- Opening Delimiter -

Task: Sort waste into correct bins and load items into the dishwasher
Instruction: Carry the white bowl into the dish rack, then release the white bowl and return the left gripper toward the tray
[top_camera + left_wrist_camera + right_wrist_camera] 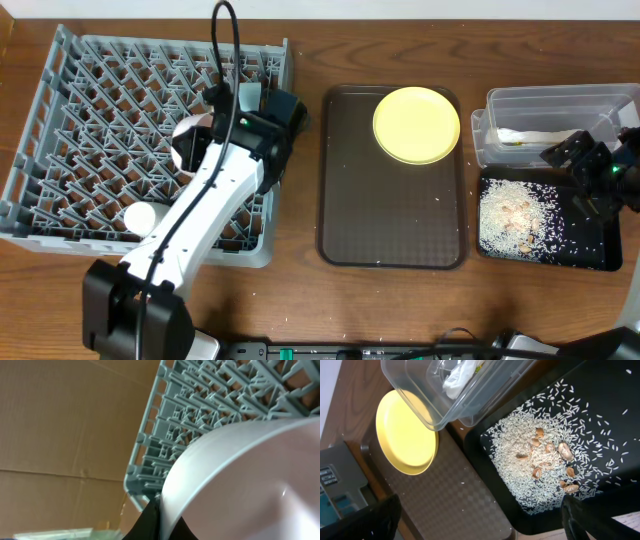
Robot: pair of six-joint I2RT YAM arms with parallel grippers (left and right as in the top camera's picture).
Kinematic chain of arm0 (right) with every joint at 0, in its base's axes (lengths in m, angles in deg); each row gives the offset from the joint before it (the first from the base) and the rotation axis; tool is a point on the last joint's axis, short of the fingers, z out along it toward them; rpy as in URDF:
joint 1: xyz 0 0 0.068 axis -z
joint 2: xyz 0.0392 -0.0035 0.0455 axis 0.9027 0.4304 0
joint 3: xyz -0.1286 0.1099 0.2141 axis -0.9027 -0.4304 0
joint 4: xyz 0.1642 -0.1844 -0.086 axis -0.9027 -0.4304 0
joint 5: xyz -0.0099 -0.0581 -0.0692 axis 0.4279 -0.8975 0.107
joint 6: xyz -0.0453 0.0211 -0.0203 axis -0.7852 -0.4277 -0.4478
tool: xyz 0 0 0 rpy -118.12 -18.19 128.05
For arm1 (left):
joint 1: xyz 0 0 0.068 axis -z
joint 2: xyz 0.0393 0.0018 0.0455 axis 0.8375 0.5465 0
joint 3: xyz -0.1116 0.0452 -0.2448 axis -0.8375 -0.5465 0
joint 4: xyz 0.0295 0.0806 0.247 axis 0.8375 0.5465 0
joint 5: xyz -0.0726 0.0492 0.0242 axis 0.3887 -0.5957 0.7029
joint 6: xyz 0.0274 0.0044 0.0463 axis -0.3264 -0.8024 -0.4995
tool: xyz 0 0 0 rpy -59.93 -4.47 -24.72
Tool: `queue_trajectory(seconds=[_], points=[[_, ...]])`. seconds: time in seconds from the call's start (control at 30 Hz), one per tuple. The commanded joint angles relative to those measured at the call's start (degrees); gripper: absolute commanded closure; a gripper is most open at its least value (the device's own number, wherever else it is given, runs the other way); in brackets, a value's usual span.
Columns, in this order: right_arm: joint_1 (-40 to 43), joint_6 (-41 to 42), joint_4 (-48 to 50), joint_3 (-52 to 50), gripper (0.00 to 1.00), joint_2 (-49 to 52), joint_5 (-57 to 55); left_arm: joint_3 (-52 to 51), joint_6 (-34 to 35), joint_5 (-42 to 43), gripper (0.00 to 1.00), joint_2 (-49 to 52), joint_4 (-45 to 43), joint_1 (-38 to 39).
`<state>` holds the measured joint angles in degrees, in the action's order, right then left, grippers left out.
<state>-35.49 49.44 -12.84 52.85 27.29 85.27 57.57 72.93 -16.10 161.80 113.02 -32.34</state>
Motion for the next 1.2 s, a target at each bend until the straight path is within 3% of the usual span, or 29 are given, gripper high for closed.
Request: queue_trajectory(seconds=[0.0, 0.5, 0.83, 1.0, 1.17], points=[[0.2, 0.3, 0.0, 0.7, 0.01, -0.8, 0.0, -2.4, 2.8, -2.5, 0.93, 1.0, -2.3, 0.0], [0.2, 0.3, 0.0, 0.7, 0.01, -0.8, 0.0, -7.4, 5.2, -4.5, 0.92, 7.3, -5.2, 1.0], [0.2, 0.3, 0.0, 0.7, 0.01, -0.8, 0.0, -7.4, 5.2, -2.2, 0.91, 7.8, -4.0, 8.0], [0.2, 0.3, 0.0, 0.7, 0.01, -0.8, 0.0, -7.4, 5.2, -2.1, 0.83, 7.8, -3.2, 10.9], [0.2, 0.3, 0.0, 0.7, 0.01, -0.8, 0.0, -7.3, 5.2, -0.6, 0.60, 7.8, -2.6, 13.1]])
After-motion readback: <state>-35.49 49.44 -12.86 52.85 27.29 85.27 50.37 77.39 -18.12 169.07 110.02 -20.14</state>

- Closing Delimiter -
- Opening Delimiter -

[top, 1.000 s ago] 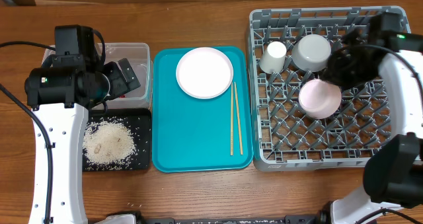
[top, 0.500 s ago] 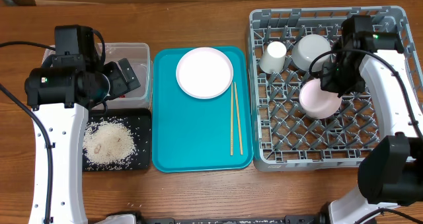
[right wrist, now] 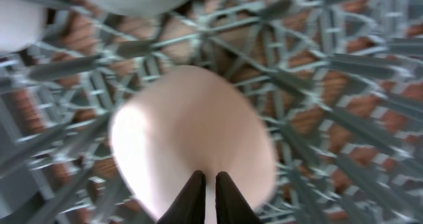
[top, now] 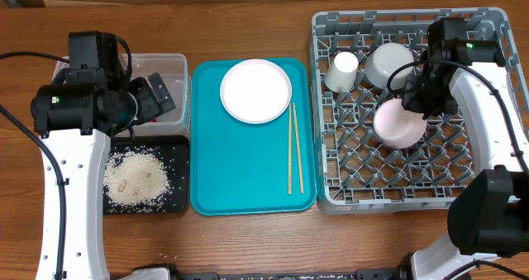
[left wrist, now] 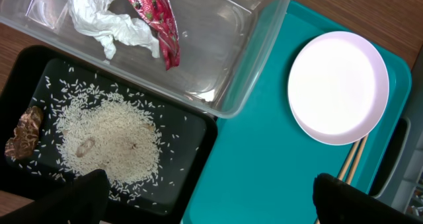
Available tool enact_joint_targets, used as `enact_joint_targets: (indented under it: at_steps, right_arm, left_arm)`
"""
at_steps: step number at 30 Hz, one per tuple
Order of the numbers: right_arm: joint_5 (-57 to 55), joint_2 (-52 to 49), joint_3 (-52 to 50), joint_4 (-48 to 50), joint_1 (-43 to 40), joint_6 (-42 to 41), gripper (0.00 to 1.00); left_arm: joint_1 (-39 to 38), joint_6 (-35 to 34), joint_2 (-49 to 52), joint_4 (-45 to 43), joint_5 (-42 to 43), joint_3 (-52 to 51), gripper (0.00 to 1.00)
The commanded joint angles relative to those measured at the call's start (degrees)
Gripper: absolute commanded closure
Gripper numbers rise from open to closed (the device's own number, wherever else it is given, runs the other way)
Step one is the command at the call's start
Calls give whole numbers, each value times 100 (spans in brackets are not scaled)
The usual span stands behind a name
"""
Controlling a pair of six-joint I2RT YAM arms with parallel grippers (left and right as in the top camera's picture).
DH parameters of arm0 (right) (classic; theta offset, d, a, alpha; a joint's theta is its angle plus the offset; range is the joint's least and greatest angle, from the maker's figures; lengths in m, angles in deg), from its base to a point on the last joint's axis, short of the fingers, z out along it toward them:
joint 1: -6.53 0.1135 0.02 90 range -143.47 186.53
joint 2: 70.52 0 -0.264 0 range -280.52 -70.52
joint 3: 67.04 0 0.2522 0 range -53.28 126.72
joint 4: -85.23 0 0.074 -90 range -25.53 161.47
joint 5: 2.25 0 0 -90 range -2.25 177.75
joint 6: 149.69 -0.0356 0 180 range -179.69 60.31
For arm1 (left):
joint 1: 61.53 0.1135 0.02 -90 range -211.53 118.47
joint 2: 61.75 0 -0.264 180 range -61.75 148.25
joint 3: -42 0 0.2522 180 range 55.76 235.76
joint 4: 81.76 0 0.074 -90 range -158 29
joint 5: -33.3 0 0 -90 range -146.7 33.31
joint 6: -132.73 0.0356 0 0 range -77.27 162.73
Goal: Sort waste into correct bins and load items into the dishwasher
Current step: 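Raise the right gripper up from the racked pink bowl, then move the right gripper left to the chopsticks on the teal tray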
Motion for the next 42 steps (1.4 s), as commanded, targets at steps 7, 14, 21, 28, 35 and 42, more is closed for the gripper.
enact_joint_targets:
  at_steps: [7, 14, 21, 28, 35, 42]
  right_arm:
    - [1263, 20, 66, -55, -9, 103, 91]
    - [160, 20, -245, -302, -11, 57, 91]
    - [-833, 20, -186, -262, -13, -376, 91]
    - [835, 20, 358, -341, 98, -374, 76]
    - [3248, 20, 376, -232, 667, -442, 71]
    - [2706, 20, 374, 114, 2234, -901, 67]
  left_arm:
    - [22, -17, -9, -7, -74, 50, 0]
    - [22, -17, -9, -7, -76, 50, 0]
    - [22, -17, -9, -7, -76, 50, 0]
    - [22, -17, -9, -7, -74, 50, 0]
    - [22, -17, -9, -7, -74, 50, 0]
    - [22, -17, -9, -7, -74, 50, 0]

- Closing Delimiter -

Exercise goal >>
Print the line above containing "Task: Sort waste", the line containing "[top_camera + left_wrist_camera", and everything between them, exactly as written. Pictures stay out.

Output >>
Task: Sort waste into correct bins and load items into the dishwasher
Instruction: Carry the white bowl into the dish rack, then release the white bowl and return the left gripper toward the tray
[top_camera + left_wrist_camera + right_wrist_camera] 

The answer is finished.